The film begins by introducing us to Jeff and Karen Gaffney (played wonderfully by Zach Galifianakis and Ilsa Fisher respectively) a _nice_ 40-something college educated / "professional" couple bidding goodbye to their two 8-12 yr old boys (we never really see them) who were boarding a bus for a two week "summer camp." They then drive back to their quite nice / spacious home "on a coul de sac" in some random middle-upper-middle class suburb (somewhere near Atlanta apparently).  Their neighbors were all similarly college educated professionals, living in similar quite nice / quite spacious homes.  Zach worked in "human resources" for a nearby defense contractor.  Apparently, a number of his neighbors worked (on the engineering side) of same said defense contractor.  Karen apparently had a degree in interior decorating and, in as much as she could find work, "worked from home."

The nature of Jeff and Karen's jobs is important here because there is an element of "loser" to them.  While most of the employees at Jeff's firm worked on "classified" projects (designing missile components, etc) Jeff had the very "pedestrian" (and _unclassified_) job of keeping these highly competent employees "happy" and "working as a team" (rather than resenting / undermining each other on account of their large but quite bruiseable egos ;-).  Karen, on the other hand, presumably started out an architecture major and came to focus on interior design because one's more likely to find work.  But in the process she's also reduced her horizons from "designing great structures" to "helping to redesign a neighbor's bathroom" (they wanted to "add a urinal" ;-) and _hoping_ that the neighbors would end-up paying her for the job ...

So on the one hand, their lives _were_ tranquil: They "made it", _look_ where they were living.  On the other hand, they're "kinda losers" on a street where the neighbors living in similar houses seemed to be doing _far more exciting things_ and seemed to have the money for "extra frills" (like adding that urinal to a bathroom) even if such "frills" seemed, even from "a step or two away" SOOO STUIUUPID ...

Into this world of soul deadening bbq-fork-in-hand pastel-colored banality enters a new couple, Tim and Natalie Jones (played again wonderfully with the requisite by Jon Hamm and Gal Gadot -- they must have had a blast playing their roles ;-), who immediately _don't seem to fit_.  Why?

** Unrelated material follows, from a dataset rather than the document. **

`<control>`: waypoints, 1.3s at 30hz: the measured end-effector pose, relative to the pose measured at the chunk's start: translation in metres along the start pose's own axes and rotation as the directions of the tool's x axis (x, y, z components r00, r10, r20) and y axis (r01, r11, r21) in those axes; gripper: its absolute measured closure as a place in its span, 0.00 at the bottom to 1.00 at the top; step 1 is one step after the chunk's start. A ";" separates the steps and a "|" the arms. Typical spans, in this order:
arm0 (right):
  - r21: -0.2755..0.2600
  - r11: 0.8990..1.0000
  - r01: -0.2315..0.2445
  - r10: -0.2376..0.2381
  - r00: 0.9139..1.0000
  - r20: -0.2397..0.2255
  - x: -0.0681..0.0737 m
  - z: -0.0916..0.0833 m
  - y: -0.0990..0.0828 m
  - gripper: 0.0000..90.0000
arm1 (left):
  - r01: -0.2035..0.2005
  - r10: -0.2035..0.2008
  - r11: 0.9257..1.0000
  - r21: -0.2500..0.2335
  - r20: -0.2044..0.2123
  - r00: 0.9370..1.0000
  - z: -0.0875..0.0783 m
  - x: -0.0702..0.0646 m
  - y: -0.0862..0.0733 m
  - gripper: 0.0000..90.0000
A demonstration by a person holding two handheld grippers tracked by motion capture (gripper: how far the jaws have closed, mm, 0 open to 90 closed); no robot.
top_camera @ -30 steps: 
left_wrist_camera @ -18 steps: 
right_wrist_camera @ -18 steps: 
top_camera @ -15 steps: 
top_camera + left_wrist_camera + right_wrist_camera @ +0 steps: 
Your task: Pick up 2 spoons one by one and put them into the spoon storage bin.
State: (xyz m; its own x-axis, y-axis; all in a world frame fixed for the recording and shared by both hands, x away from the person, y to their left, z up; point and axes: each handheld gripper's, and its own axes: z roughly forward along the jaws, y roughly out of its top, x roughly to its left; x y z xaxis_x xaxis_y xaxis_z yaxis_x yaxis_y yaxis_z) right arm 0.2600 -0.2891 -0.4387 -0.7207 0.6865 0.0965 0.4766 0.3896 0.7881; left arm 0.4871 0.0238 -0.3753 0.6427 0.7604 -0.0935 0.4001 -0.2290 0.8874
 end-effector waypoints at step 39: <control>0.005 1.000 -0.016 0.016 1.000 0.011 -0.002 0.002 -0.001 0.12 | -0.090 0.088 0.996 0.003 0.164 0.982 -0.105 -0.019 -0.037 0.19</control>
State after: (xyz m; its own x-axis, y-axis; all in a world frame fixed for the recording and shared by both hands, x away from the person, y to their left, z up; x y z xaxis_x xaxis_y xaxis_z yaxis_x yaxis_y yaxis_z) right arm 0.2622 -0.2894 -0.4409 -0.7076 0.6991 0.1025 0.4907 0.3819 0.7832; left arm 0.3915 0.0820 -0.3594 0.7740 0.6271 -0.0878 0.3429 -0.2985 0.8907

Well, they buy the house next door to the Gaffneys "with cash."  Part time "real estate agent" neighbor Meg Craverston (played by Maribeth Monroe), for whom and her missile designing husband Dan (played by Matt Walsh) Karen is redesigning the bathroom to add that famous urinal, DOES NOT MIND that the Joneses would be buying their house "with cash" (It saves her work / worry about the sale still possibly falling through).  BUT it's immediately odd Karen (and should be to a fair amount of the film's Viewers).  WHO would do that?  Yes, the house and the neighborhood (with its lovely tranquil coul de sac) was nice.  Yes, the Joneses, who apparently had the money to pay for their quite nice house (on a street of similarly nice houses) with cash, were certainly _free do so_.  BUT ... honestly, "if one had that kind of money ... to buy a house like that on a street like that in cash ... WHY buy a house there?   Consenting to a simple mortgage, a couple like that COULD BUY A HOUSE ANYWHERE ... on an EVEN NICER, MORE INTERESTING STREET in a MORE INTERESTING / EXOTIC PLACE.

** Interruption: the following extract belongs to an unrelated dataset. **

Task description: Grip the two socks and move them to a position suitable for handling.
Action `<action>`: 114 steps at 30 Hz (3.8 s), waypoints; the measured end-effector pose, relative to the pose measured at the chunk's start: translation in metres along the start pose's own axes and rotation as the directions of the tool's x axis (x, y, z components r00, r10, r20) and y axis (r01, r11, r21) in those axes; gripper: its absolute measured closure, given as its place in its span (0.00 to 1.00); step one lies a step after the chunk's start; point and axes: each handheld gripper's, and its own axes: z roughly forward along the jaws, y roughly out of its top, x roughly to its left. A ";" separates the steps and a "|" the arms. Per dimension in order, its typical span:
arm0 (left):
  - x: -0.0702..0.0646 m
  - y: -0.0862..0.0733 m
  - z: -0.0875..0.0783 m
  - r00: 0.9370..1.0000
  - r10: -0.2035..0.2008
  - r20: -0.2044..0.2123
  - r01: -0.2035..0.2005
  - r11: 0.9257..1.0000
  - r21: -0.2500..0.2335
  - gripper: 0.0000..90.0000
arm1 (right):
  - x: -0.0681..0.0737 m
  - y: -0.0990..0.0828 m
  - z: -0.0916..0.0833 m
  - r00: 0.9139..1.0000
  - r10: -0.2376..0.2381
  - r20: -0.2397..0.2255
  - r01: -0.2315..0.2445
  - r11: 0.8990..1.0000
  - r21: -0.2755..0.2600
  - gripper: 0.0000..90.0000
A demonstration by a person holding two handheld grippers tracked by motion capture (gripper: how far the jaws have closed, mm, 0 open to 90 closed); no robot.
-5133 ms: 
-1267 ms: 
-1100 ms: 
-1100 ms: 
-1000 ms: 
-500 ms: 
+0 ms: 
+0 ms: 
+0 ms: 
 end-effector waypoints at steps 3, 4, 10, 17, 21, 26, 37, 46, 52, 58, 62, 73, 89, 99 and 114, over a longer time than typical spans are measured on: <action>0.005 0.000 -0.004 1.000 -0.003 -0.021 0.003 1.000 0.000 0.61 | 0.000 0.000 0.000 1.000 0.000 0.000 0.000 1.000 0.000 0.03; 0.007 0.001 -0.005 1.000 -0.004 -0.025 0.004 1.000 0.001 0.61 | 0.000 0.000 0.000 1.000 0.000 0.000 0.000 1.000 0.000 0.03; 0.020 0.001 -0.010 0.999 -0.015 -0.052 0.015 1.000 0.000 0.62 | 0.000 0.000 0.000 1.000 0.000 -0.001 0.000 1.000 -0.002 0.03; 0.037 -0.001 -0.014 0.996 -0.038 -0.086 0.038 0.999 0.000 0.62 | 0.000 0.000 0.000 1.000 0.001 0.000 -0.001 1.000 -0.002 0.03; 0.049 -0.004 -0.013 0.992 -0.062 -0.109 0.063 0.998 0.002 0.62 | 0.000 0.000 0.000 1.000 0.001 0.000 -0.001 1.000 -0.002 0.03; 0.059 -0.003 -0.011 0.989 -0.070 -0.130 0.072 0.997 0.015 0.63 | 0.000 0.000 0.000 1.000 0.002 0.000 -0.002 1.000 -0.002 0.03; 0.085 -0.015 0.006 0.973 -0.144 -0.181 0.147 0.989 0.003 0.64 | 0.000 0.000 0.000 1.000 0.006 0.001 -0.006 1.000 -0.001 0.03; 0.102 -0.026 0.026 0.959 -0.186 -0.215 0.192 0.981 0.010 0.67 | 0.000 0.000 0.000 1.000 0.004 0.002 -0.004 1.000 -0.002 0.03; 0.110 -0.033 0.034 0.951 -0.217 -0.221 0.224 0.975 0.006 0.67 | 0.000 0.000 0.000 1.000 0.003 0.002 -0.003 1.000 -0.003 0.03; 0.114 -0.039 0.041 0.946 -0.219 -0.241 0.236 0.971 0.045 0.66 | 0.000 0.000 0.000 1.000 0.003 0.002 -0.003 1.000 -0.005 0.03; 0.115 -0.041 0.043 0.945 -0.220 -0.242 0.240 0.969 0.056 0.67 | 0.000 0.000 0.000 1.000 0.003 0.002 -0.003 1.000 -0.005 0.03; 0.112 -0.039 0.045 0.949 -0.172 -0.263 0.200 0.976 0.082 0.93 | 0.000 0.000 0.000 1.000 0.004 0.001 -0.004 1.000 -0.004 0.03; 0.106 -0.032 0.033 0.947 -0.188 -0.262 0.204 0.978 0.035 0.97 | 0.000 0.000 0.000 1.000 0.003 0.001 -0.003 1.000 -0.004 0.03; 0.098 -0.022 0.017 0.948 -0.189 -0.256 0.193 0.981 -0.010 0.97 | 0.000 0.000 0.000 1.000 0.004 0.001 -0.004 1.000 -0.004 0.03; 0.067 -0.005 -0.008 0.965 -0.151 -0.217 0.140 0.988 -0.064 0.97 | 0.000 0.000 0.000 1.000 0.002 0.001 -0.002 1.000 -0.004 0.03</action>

Well, of course, the Joneses "have their reason(s)" for buying that house on that street in that way, reasons that become ever clear(er) as the story progresses ... But it's fun to see _the only ones_ to catch the oddity in the Joneses entering into their quite suburban tranquility there "in the coul de sac" would be, "the most average / banal of them all," Karen and Jeff Gaffney.

And it's then interesting to watch what follows.  Because as lowly / pedestrian as Jeff and Karen Gaffney's lives may seem, they actually have a lot to offer the (seemingly) far more interesting / exotic Tim and Natalie.  

Indeed, by the film's end, I have to admit, I JUST LOVED IT ;-).  Everyone matters.  Everyone has something to give to others.  A great, great, initially pedestrian suburban tale ;-).